AIM OF THE EXERCISE — Gather every line in the records below that contains the word "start".

══ MATERIAL FOR THIS TASK

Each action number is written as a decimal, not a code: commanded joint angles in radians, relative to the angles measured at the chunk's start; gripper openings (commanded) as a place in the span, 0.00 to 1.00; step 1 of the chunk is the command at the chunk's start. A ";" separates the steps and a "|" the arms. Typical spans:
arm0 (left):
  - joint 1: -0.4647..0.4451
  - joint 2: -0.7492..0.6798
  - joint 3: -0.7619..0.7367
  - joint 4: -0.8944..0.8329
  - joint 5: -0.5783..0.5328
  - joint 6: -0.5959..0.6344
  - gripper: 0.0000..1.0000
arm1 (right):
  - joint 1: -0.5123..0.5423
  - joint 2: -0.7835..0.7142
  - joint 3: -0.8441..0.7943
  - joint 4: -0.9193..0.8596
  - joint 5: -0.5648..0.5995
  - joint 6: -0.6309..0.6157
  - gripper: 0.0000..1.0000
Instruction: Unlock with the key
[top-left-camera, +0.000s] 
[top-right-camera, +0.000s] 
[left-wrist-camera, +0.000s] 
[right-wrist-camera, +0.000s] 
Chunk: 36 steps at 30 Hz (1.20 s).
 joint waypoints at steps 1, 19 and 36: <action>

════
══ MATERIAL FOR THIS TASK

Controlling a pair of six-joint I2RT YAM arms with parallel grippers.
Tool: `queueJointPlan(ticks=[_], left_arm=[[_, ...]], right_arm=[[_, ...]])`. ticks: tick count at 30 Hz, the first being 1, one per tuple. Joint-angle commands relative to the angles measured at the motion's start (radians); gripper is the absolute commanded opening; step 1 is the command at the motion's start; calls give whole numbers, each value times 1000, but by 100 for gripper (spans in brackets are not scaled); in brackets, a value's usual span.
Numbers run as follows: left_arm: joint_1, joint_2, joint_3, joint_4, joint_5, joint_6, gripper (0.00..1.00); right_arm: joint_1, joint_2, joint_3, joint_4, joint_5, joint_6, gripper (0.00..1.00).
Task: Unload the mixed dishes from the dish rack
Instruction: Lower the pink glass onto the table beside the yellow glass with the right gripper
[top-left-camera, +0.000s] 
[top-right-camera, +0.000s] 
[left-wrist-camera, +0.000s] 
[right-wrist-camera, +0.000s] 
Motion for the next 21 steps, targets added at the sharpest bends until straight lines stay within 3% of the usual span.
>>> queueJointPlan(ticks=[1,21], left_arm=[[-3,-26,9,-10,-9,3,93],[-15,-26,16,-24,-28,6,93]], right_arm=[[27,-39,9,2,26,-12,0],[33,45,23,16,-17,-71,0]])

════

EXERCISE SOLUTION —
Each action number is written as a decimal, not a code: commanded joint angles in radians, relative to the angles measured at the chunk's start; gripper openings (commanded) as a place in the span, 0.00 to 1.00; step 1 of the chunk is the command at the chunk's start. A ";" separates the steps and a "|" the arms. Typical spans:
Tool: `queueJointPlan(ticks=[_], left_arm=[[_, ...]], right_arm=[[_, ...]])`. ticks: tick count at 30 Hz, the first being 1, one per tuple. Joint-angle commands relative to the angles measured at the motion's start (radians); gripper is the absolute commanded opening; step 1 is the command at the motion's start; calls give whole numbers, each value times 1000, but by 100 for gripper (spans in brackets are not scaled); in brackets, a value's usual span.

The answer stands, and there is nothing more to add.